» **EXERCISE AIM**: Below is a listing. Quote from it, exactly, the lines from the one containing "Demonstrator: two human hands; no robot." down to the one containing "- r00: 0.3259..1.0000", both ends included, and nothing else.

» **DATA TO USE**:
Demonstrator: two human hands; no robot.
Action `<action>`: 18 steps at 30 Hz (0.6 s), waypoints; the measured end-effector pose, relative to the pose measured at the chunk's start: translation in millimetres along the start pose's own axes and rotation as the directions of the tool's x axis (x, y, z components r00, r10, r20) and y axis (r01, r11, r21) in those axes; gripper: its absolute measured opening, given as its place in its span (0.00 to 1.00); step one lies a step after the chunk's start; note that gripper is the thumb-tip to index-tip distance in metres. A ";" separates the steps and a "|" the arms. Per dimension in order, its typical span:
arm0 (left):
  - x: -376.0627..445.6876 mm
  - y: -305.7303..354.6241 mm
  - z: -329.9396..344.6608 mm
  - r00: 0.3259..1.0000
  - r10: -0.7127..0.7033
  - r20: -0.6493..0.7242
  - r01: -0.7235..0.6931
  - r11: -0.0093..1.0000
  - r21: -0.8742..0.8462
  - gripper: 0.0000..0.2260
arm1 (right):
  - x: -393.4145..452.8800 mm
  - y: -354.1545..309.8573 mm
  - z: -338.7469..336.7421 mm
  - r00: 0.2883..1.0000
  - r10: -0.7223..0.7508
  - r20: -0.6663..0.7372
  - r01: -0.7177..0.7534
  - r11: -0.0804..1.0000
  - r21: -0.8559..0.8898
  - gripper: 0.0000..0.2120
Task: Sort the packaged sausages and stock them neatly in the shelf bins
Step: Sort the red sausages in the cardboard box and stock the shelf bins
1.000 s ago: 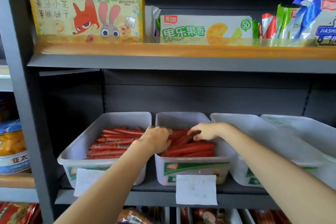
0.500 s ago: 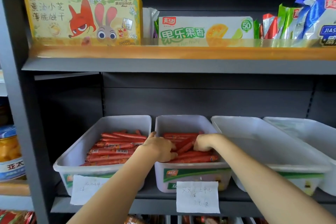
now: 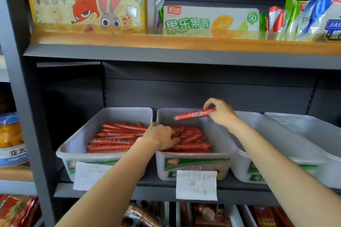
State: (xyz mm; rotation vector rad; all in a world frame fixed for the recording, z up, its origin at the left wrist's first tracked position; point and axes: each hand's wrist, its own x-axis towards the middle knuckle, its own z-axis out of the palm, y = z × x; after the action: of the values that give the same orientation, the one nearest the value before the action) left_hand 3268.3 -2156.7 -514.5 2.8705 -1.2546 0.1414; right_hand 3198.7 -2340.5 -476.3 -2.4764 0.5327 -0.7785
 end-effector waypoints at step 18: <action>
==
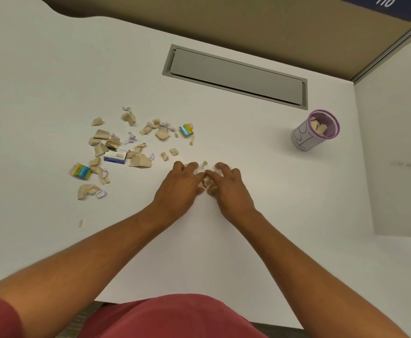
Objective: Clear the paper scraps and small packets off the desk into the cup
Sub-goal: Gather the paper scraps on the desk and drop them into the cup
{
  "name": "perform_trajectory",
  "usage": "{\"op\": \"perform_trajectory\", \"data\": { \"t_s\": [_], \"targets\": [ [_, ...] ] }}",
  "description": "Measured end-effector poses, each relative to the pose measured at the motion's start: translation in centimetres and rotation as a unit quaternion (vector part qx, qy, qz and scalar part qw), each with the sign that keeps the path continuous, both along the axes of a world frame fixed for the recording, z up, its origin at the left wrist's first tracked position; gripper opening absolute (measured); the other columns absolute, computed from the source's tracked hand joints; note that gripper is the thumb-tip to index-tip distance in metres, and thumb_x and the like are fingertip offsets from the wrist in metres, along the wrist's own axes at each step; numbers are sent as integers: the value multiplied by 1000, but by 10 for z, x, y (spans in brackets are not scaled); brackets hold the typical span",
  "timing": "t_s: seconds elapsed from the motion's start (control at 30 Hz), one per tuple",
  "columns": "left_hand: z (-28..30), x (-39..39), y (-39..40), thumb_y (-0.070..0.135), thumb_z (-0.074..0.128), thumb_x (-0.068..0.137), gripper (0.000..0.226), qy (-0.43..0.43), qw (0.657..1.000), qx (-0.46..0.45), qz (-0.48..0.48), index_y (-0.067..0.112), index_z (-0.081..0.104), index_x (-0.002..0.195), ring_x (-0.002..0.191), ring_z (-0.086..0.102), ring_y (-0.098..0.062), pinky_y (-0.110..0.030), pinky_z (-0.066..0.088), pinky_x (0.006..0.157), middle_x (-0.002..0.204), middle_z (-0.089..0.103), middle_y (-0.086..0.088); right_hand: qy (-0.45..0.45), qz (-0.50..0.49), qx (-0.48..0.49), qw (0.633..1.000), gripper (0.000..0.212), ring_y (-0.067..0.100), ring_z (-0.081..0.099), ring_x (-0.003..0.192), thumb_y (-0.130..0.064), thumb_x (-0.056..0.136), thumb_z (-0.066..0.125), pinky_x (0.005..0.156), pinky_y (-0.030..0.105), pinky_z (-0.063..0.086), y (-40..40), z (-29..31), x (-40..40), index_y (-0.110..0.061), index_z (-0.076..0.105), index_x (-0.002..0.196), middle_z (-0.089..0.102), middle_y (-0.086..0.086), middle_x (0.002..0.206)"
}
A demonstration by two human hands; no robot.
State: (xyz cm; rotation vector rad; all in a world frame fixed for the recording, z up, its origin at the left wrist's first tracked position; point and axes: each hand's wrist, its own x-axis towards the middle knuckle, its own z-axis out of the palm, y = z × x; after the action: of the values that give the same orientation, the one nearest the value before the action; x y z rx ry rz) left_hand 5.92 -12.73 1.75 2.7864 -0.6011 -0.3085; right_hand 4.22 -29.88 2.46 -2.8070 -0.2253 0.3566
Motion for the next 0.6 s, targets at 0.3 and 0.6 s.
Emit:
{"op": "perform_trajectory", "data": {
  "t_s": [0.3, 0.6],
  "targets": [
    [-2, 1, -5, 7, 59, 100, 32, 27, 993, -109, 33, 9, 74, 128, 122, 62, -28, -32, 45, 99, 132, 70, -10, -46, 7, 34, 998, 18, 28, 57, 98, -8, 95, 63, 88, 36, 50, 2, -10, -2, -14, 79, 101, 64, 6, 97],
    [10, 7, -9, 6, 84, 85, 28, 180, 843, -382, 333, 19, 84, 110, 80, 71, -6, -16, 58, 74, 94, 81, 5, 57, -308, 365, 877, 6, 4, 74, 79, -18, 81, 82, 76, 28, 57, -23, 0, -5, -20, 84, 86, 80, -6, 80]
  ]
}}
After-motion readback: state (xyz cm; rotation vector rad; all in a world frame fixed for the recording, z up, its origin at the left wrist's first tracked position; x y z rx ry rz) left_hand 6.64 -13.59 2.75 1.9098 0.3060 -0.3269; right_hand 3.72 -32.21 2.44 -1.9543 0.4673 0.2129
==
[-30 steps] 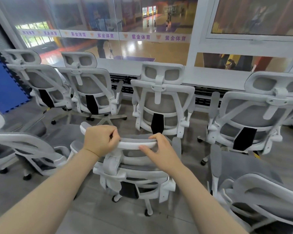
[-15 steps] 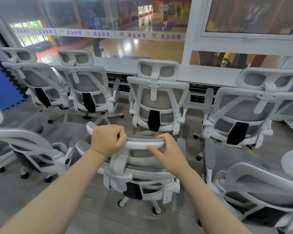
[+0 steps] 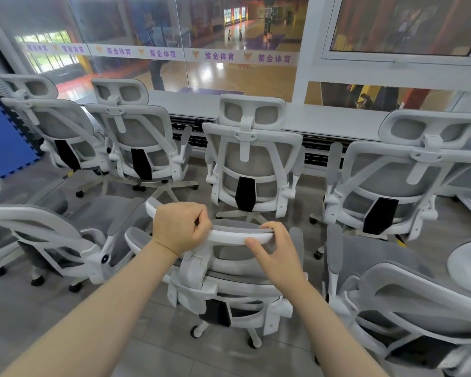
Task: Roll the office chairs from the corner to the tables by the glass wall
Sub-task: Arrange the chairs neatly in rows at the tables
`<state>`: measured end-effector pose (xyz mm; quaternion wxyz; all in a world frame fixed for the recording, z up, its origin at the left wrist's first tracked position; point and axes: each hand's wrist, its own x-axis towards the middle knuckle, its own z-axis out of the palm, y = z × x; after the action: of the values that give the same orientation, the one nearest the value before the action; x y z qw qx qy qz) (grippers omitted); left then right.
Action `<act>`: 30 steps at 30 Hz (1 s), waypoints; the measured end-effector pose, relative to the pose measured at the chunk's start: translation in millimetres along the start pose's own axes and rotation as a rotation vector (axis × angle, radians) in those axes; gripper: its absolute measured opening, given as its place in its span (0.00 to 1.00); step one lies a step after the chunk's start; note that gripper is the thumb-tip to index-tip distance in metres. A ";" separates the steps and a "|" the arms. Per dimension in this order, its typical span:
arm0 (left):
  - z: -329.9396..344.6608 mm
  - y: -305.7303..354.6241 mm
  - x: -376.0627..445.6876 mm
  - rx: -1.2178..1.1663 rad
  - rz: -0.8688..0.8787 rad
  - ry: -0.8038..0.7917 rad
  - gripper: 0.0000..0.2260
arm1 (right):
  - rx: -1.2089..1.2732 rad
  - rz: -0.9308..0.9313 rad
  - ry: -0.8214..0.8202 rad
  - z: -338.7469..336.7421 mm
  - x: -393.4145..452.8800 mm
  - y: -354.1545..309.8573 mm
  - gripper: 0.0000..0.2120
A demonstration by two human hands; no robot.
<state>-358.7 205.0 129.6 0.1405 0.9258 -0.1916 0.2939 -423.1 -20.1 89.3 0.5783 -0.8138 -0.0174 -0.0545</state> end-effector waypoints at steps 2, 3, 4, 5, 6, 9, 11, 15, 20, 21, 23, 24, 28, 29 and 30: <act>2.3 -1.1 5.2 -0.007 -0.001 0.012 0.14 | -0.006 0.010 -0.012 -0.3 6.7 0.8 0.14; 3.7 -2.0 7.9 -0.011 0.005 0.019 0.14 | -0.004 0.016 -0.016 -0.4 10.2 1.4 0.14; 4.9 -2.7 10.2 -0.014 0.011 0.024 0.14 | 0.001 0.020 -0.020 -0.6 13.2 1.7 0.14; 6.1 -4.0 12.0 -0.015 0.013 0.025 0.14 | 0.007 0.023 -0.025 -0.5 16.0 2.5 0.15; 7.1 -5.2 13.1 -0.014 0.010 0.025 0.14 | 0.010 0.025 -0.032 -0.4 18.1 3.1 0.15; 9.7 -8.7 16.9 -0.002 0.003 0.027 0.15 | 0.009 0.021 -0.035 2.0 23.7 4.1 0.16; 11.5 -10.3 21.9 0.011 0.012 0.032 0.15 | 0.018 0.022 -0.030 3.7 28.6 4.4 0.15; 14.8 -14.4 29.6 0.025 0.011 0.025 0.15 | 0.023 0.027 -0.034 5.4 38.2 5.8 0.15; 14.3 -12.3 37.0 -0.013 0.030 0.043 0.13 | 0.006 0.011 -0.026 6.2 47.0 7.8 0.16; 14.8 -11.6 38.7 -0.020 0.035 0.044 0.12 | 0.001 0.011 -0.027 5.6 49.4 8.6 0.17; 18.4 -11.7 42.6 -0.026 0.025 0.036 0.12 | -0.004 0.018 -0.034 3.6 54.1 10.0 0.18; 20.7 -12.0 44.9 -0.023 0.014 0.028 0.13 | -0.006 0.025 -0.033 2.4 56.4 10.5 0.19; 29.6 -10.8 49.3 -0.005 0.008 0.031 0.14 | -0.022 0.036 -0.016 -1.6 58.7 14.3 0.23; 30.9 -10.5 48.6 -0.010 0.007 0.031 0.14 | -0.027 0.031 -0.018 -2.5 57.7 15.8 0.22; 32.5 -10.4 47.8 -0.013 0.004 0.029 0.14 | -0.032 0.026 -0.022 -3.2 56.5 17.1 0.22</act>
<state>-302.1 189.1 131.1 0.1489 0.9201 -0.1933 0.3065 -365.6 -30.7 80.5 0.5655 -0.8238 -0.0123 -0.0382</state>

» **SOLUTION**:
Demonstrator: two human hands; no robot.
Action `<action>`: 18 steps at 30 Hz (0.6 s), waypoints; the measured end-effector pose, relative to the pose measured at the chunk's start: translation in millimetres along the start pose's own axes and rotation as the directions of the tool's x axis (x, y, z components r00, r10, r20) and y axis (r01, r11, r21) in those axes; gripper: its absolute measured opening, given as its place in its span (0.00 to 1.00); step one lies a step after the chunk's start; note that gripper is the thumb-tip to index-tip distance in metres. A ";" separates the steps and a "|" the arms. Per dimension in order, its typical span:
arm0 (left):
  - x: -376.0627..445.6876 mm
  - y: -305.7303..354.6241 mm
  - z: -329.9396..344.6608 mm
  - r00: 0.3259..1.0000

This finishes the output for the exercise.